This script produces three tidy datasets from the raw data of the project "Human Activity Recognition Using Smartphones Dataset". The datasets are saved as txt files.
- HumanActivity - The main dataset, it was constructed from the raw data of the project (steps 1, 3 and 4).
- HumanActivity_mean-std- tidy dataset with the variables containing means and standard deviations extracted from 'HumanActivity" (step 2)
- HumanActivity_mean - Tidy dataset with the average of each variable for each activity and each subject, calculated from dataset 'HumanActivity" (step 5)
The code assumes that the folder containing the raw data from the project (UCI HAR Dataset) is located in the working directory in R, without changing the original file structure. The raw data files can be downloaded in the link:
https://d396qusza40orc.cloudfront.net/getdata%2Fprojectfiles%2FUCI%20HAR%20Dataset.zip
The structure of the script follow the steps to carry out according to the requirements of the course project:
- Merges the training and the test sets to create one data set.
- Extracts only the measurements on the mean and standard deviation for each measurement.
- Uses descriptive activity names to name the activities in the data set
- Appropriately labels the data set with descriptive variable names.
- Creates a second, independent tidy data set with the average of each variable for each activity and each subject.

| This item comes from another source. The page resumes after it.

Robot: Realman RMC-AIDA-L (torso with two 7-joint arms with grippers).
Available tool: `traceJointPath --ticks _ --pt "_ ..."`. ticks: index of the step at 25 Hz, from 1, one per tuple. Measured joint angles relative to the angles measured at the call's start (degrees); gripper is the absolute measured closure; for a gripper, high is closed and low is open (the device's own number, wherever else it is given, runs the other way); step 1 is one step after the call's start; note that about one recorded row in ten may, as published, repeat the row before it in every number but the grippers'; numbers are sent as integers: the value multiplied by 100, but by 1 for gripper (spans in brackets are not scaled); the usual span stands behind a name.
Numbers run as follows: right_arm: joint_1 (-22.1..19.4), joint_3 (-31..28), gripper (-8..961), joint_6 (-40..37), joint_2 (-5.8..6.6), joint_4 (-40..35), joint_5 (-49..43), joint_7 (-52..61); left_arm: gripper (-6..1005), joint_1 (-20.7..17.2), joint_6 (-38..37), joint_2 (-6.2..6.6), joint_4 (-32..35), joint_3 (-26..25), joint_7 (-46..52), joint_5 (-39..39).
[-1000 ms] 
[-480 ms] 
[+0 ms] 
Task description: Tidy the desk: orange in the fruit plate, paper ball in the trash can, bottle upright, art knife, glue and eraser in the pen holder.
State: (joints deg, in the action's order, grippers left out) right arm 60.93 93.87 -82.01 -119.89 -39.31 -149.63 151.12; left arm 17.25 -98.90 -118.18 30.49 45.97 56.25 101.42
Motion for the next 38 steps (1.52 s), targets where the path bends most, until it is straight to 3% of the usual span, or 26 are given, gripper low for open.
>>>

The script 'run_analysis.R' contains detailed explanations of each step taken in the elaboration of the tidy datasets.
A detailed description of the research project and the variables analyzed in the study can be found in the file 'README.txt" located in the folder 'UCI HAR Dataset'. You can also see a description in the file 'CodeBook.md' located in the repository: https://github.com/DanielCabello/Getting_Cleaning_Data.